Australian desalination plant closure postponed for three months

State-owned utility South Australia Water (SAW) has reversed a decision to close Adelaide’s A$ 1.8 billion (US$ 1.5 billion) desalination plant to carry out an “optimisation study” requiring the facility to operate at low output despite ample fresh water reserves.

SAW operations and maintenance general manager Mark Gobbie said the three-month study would give an “indication of the best long-term operating scenario for the plant”.

The government has pledged the cost of the testing would not be passed on to customers. “The money will come from existing SAW finances.

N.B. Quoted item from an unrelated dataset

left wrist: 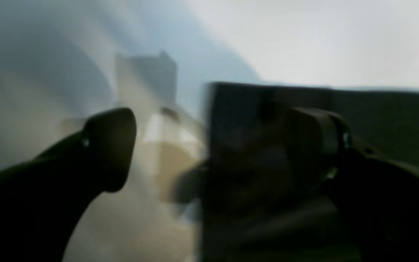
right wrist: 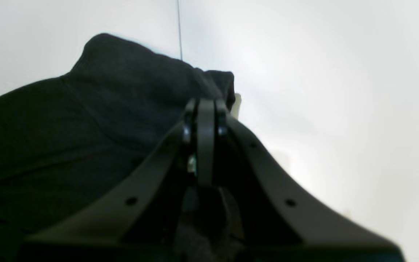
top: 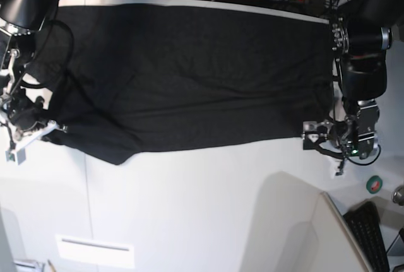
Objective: Layout the t-shirt on the table in an organized manner, then fold the t-shirt properly
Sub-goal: 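Grasp the opposite shirt corner with the left gripper, then pull both held corners taut and lower them onto the shirt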
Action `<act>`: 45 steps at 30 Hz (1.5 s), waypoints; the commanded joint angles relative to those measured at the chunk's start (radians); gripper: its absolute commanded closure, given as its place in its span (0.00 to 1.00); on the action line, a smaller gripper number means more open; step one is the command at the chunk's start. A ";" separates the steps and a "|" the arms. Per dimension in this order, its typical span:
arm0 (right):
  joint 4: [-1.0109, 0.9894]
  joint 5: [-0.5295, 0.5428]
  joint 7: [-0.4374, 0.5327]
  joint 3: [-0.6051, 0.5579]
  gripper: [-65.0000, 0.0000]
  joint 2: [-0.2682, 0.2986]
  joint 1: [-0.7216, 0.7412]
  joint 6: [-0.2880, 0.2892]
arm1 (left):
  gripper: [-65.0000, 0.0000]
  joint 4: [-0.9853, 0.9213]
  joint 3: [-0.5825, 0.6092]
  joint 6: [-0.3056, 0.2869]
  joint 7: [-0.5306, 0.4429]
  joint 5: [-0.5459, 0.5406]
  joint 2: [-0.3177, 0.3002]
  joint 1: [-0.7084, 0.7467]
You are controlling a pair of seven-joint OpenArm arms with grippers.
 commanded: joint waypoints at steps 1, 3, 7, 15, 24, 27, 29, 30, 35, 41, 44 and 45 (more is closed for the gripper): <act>0.017 0.011 0.019 0.005 1.00 0.015 0.020 0.005 | 0.06 -0.014 -0.004 0.008 -0.026 0.011 -0.022 -0.041; 0.017 0.011 0.019 0.007 1.00 0.015 0.020 0.005 | 0.06 -0.059 0.001 0.006 -0.055 0.011 -0.022 -0.055; 0.017 0.011 0.019 0.008 1.00 0.015 0.018 0.005 | 0.06 -0.076 -0.002 0.006 -0.066 0.011 -0.019 -0.049; 0.017 0.011 0.019 0.008 1.00 0.016 0.018 0.005 | 0.07 -0.074 -0.007 0.006 -0.068 0.006 -0.016 -0.045; 0.014 0.010 0.021 0.008 1.00 0.016 0.020 0.005 | 0.07 -0.011 -0.007 -0.029 -0.035 -0.211 -0.138 -0.024; 0.014 0.010 0.021 0.002 1.00 0.016 0.020 0.005 | 0.07 -0.014 0.035 -0.057 -0.037 -0.239 -0.143 -0.022; 0.014 0.010 0.021 0.002 1.00 0.016 0.021 0.005 | 0.07 -0.016 0.056 -0.057 -0.037 -0.244 -0.137 -0.022; 0.014 0.010 0.021 0.002 1.00 0.016 0.026 0.005 | 0.07 -0.016 0.061 -0.057 -0.037 -0.244 -0.135 -0.022; 0.014 0.010 0.019 0.008 1.00 0.016 0.027 0.005 | 0.07 -0.016 0.064 -0.057 -0.038 -0.238 -0.115 -0.022; 0.014 0.010 0.019 0.008 1.00 0.016 0.026 0.005 | 0.07 -0.037 0.064 -0.057 -0.054 -0.236 -0.112 -0.022; 0.014 0.010 0.019 0.008 1.00 0.016 0.026 0.005 | 0.07 -0.113 0.064 -0.057 -0.120 -0.236 -0.112 -0.029; 0.014 0.010 0.021 0.008 1.00 0.016 0.026 0.005 | 0.07 -0.128 0.064 -0.057 -0.129 -0.236 -0.112 -0.030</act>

It won’t come from increased water bills for SA Water consumers,” according to acting water minister Leon Bignell.

Bignell said the plant’s value would become obvious when drought conditions “inevitably returned”.
The plant, at Port Stanvac, south of Adelaide, will be run at 10% output producing 30 Ml/d at a cost of almost $1 million. “By the end of March, we’ll know what the longer term future for the desal plant is,” Gobbie said.

Adelaide’s water demands are being met fully by SA Water reservoirs and River Murray allocations.The plant, completed in 2012, has produced about 30% of Adelaide’s water requirements during a two-year trial period drawing water from the Gulf of Saint Vincent. “Some residual defects have been fixed over the last few months and operating the plant will give us a chance to ensure those defects have been rectified to our satisfaction,” Gobbie said.

Opposition water spokeswoman Michelle Lensink described the three-month study as an “expensive experiment”. She added: “They have been running it at different levels to make those sorts of decisions, and for it to be continuing in this way as an experiment that all South Australian householders have to pay for, really is quite incredible.”

She said the plant, which can meet half of Adelaide’s drinking water demand should have been half its size. Lensink said the time and money would be better spent looking at dry regional communities. “In Ceduna, for instance, they’d love to have a desalination plant. But the opportunities aren’t being provided by the Government,” she said.